What Makes up a Person's Character?
Character consists of a person's mental and moral dispositions, manifested by his interaction with his environment and with other people. Character is the result of deeply held convictions, many of which form during childhood. External factors, especially trauma, have a major influence on character growth.
Character is made up of a number of inter-related concepts, including morals, values and prejudices. A person's character is a combination of such mental tendencies and the way in which he channels them in his daily interactions. For example, "anal" characters are compulsive and perfectionist, "passive-aggressive" characters bottle up their anger and "narcissistic" characters express excessive self-centered behavior. Character influences relationships, career choices and interests.

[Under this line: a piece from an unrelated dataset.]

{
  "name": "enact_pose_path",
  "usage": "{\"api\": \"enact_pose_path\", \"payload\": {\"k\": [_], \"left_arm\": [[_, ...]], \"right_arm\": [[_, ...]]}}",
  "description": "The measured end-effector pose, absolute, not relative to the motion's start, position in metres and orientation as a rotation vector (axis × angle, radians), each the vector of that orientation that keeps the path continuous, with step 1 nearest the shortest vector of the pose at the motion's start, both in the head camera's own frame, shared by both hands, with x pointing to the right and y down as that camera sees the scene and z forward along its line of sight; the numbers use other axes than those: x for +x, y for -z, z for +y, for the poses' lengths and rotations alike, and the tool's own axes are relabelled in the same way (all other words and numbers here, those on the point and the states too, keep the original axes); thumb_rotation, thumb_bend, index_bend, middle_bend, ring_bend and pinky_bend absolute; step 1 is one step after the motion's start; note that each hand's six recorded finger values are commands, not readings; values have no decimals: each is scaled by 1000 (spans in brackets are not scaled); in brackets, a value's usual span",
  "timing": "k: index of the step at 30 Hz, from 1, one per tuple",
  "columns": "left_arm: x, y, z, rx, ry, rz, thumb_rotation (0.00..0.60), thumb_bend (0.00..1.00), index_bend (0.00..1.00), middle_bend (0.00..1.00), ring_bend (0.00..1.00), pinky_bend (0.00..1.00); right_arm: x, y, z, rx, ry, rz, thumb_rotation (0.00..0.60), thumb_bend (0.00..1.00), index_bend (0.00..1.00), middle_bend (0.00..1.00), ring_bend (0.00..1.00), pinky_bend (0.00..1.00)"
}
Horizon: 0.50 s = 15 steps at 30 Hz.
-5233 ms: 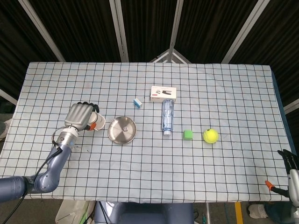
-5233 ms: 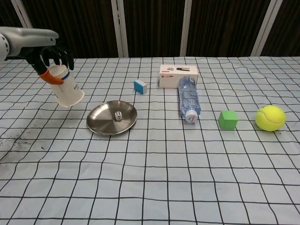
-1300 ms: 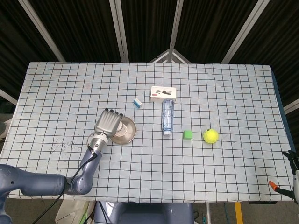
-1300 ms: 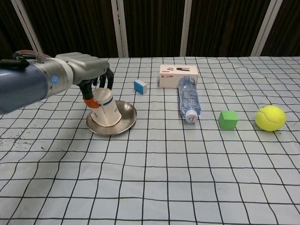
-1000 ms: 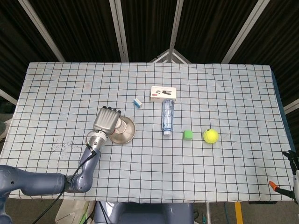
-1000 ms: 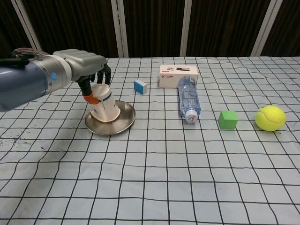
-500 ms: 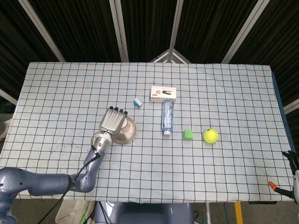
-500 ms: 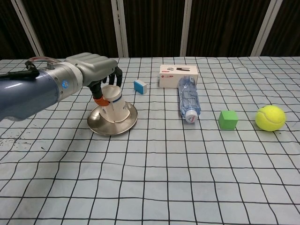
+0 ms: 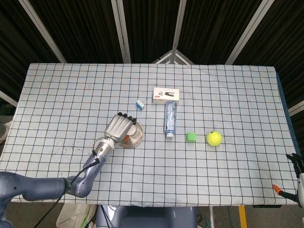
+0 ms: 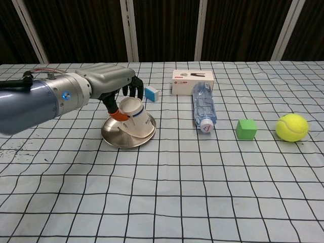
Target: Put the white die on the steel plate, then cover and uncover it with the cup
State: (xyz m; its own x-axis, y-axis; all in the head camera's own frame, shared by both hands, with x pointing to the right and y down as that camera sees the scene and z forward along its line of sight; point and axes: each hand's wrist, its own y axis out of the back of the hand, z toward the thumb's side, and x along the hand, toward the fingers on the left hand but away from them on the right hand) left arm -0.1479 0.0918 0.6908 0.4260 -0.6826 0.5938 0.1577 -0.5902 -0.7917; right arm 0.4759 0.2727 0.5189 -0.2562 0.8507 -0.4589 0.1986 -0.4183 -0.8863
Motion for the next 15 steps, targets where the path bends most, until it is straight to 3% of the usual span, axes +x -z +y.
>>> {"api": "enact_pose_path", "payload": {"k": [15], "left_arm": [[-186,-683,83,-1976,1458,465,600,481,458,454,320,302]], "right_arm": [[475,-521,273,-1500,-1728,-1280,600,42,177,125,115,15]]}}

Character is in large part a product of one's childhood environment and relationship with his caregiver. Adverse or hurtful circumstances growing up lead to negative character traits. Neglect, condescension and spiteful language cause and provoke low self-esteem. Children come to believe that their personal qualities and way of being are undesirable and worthy of reproach. Thus, they repress these traits and develop feelings of fear, remorse and insecurity. These feelings continue into adulthood, and the individual is often unaware of the cause of his self-harming attitudes.
A healthy character includes such traits as self-discipline and confidence. Fairness and honesty also are healthy attributes, especially when applied both with oneself and with others.